# Environment Tyre Disposal Fee



## rayc (Jun 3, 2008)

Do you get a nice warm glow that you are helping to save the word when you pay that £1-2 disposal fee when you replace your tyres. The disposal must be regulated mustn't it? 
http://www.bbc.co.uk/news/uk-18831180


----------



## listerdiesel (Aug 3, 2012)

Had to laugh at that!

We have had four very serious fires in our local area at tyre dumps, two at Earls Barton and two at Chelveston.

Both were perfectly legal but once the fires started, they burned for weeks, the Earls Barton fires were alongside the A6 E-B bypass.
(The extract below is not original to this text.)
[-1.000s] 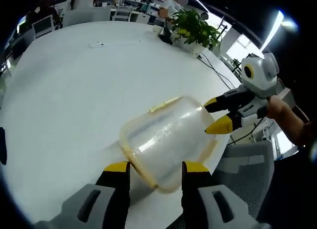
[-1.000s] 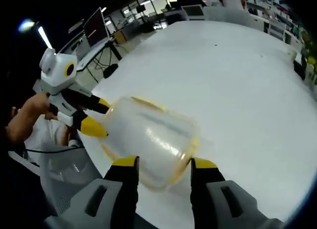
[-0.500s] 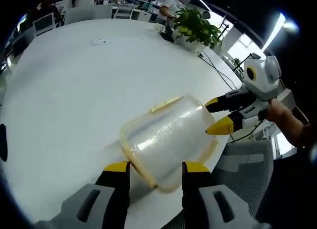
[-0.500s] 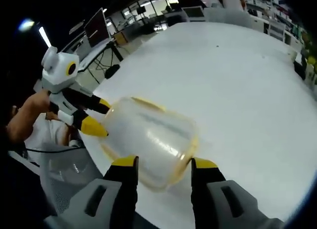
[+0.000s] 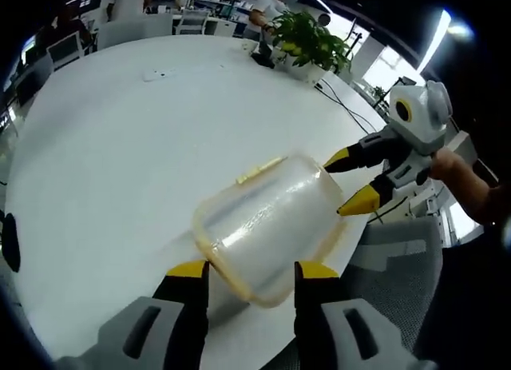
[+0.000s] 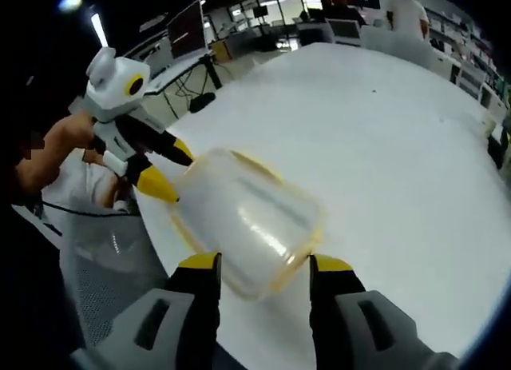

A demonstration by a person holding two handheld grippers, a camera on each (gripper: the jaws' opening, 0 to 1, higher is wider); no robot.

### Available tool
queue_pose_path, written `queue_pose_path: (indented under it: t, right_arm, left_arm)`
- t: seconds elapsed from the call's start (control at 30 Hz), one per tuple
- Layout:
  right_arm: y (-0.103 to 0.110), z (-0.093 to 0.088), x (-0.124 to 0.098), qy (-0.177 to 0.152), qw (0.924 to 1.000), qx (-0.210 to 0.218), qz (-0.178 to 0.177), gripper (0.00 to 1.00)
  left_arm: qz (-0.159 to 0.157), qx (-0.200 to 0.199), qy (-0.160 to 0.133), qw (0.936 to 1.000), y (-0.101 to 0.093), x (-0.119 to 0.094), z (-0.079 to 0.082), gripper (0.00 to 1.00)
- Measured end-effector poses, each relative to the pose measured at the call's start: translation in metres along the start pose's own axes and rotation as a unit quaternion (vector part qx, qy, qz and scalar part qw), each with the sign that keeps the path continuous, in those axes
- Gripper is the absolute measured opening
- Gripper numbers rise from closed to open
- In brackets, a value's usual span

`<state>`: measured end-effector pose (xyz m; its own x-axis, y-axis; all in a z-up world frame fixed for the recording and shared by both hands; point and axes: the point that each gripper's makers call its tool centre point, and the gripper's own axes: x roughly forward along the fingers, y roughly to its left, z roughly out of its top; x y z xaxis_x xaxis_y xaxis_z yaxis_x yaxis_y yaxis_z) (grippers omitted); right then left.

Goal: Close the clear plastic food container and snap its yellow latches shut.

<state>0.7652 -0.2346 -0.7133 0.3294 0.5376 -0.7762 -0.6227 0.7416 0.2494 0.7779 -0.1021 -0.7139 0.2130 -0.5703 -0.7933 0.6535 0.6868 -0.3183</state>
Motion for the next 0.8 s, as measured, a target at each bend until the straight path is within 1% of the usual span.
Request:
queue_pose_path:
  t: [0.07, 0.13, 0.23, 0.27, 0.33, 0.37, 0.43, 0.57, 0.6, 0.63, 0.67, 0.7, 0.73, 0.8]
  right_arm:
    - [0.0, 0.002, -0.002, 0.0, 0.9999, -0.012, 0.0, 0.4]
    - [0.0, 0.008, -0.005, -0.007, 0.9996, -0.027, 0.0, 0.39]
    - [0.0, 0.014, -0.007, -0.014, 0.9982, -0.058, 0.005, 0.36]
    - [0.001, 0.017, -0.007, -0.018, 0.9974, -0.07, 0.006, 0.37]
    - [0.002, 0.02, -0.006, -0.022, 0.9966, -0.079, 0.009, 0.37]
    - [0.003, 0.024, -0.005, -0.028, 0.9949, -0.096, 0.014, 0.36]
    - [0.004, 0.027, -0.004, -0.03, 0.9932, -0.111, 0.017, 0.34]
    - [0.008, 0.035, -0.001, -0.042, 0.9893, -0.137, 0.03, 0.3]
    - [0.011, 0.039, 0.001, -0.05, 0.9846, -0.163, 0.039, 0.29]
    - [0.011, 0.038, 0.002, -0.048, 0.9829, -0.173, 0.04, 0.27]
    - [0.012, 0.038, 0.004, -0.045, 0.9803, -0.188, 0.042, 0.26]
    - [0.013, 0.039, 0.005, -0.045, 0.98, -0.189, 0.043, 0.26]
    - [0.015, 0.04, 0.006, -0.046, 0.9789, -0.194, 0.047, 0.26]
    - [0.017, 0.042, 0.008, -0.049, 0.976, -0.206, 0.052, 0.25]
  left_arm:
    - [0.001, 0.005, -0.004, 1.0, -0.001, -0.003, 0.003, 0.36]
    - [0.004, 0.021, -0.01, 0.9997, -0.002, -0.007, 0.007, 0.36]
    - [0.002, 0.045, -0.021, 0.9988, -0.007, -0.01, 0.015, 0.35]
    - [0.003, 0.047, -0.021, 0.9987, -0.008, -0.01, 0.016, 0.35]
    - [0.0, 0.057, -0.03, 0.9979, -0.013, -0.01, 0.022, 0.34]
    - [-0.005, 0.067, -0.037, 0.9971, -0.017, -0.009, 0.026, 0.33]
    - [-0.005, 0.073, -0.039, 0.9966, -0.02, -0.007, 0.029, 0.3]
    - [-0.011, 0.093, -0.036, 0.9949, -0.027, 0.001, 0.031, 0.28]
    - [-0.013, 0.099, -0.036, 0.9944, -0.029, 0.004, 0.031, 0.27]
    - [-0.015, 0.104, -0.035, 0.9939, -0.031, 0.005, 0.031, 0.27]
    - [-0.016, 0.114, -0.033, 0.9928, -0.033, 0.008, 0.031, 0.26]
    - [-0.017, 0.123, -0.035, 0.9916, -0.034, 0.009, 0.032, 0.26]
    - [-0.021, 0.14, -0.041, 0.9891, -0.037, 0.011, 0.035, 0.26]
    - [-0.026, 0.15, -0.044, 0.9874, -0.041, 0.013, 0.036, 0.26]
There should be a limit on the quantities being stored.

Peter


----------



## Mike48 (May 1, 2005)

listerdiesel said:


> Had to laugh at that!
> 
> We have had four very serious fires in our local area at tyre dumps, two at Earls Barton and two at Chelveston.
> 
> ...


There will be a limit on quantitiies under the terms of a waste management licence issued by and regulated by the Environment Agency. Such sites are the subject of regular inspection. Tyre fires are notoriously difficult to extinguish and if they happen underground can take years to go out.


----------



## Addie (Aug 5, 2008)

I've never paid a disposal charge. Always get them to put them in the back of the car and drop them in at the council tip on the way home. They have a free skip just for tyres.


----------



## grizzlyj (Oct 14, 2008)

Addie said:


> I've never paid a disposal charge. Always get them to put them in the back of the car and drop them in at the council tip on the way home. They have a free skip just for tyres.


When this program was on the BBC a week or two back, many garages, especially Halfords it seems, insisted you had to pay the fee even if you took the tyre away with you! As a result of them being shown the footage retraining would be undertaken!

8O


----------



## teemyob (Nov 22, 2005)

*My Mates Rubber*

My Mates Dad's Garden (woodford). Is built in a tyre dump mountain.

TM


----------



## DTPCHEMICALS (Jul 24, 2006)

I feel ripped off. Just the same as when the fitter informs me that the tyres have been inflated with nitrogen. They look a bit daft when I tell them that 78% of the atmosphere is nitrogen.

Dave p


----------



## teemyob (Nov 22, 2005)

*Nitrogen*



DTPCHEMICALS said:


> I feel ripped off. Just the same as when the fitter informs me that the tyres have been inflated with nitrogen. They look a bit daft when I tell them that 78% of the atmosphere is nitrogen.
> 
> Dave p


And 100% OFN costs a fortune over AIR. But is it OFN or Nitrogen?

TM


----------



## chasper (Apr 20, 2008)

Addie said:


> I've never paid a disposal charge. Always get them to put them in the back of the car and drop them in at the council tip on the way home. They have a free skip just for tyres.


North Devon recycling centres want £2 per tyre.


----------